Jean-Marie Laclavetine : Picrochole et le prêt payant
"[Page 63...] Étrangement, alors que ce secteur s'apprête à entrer dans une période de grands bouleversements, et que sur le front d'internet ou du prix unique européen, par exemple, des combats moins médiatisés mais autrement primordiaux sont déjà engagés, cette bruyante guerre picrocholine s'est cristallisée sur un aspect secondaire de la vie du livre, la fouace fatale du prêt payant. [...]

[Page 65...] La population restant attachée à la lecture publique, comme elle l'est à la sécurité sociale, il convenait de la prendre par les sentiments.
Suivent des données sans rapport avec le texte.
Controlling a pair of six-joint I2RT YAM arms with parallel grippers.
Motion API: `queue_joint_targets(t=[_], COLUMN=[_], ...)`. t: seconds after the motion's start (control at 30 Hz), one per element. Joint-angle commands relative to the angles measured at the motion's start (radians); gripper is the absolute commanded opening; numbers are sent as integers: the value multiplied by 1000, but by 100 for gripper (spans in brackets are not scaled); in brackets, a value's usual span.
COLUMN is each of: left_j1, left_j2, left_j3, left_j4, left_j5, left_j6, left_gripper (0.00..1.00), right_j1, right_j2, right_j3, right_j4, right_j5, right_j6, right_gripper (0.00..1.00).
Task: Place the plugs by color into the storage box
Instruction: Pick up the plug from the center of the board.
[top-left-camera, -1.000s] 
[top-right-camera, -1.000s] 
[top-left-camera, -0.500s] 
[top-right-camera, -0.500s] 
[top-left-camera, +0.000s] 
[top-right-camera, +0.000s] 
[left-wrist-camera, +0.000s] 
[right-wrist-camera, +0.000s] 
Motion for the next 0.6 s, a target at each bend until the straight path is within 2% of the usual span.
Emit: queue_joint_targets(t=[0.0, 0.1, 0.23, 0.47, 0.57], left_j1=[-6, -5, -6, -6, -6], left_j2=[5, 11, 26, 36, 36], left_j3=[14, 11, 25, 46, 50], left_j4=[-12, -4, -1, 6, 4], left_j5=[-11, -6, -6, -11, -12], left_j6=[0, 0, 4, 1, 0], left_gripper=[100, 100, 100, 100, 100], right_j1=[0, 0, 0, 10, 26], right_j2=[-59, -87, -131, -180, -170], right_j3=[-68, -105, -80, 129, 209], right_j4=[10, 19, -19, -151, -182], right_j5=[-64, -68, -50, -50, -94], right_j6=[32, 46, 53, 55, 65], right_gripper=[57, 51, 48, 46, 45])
Les éditeurs ne se battent pas pour de l'argent, a-t-on ainsi pu entendre, mais pour un principe sacré, celui du droit d'auteur. Au cours des nombreux débats publics auxquels j'ai participé, j'ai eu face à moi des gens qui s'offusquaient qu'on leur pose ces simples et triviales questions : "Combien ?" "Comment?" "Pour qui ?" Planant dans les sphères éthérées de la philosophie pure, ils brandissaient les droits de l'homme en culpabilisant les emprunteurs irresponsables qui condamne à la misère l'écrivain solitaire dans sa mansarde. 'Toute peine mérite salaire' [...]

[Page 70, Lettre à Jérôme Lindon...] Je précise que, pour ma part, je suis hostile aux inscriptions payantes dans les bibliothèques. Les sommes recueillies ne représentant que 3% du budget de fonctionnement des établissements (cf. Borzeix), j'en conclus que les collectivités qui ont décidé d'instaurer des frais d'inscription élevés le font dans un autre objectif : celui d'éloigner des bibliothèques une frange non désirable de la population. Ce n'est qu'une hypothèse, bien sûr... [...] Le droit essentiel de l'auteur, c'est celui d'être lu, et les bibliothèques jouent en ce sens un rôle indispensable, complémentaire de celui des librairies. [...] Le respect du droit d'auteur, dans votre projet, consiste en fait à rémunérer :

1) Les éditeurs, au premier rang desquels Vivendi (marchand de téléphones et de robinets) et Lagardère (marchand de canons), qui sont les deux piliers de la corporation.

2) La SOFIA, émanation de la SGDL, qui a démontré son intransigeance et son efficacité dans la défense des écrivains en bradant, avant même que les discussions avec le gouvernement aient commencé, 50% des droits d'auteurs au SNE. On comprend très bien pourquoi il était capital pour cette société d'emporter ce "marché" contre la SCAM, lorsqu'on lit dans les journaux les comptes-rendus d'audits effectués sur d'autres sociétés de gestion, qui captent jusqu'à un tiers des sommes collectées afin d'assurer leurs "frais de fonctionnement".

3) Les auteurs qui en ont le moins besoin, les plus vendus donc les plus empruntés, lesquels sont en général ceux qui contribuent le moins à la vitalité de la création littéraire. [...]"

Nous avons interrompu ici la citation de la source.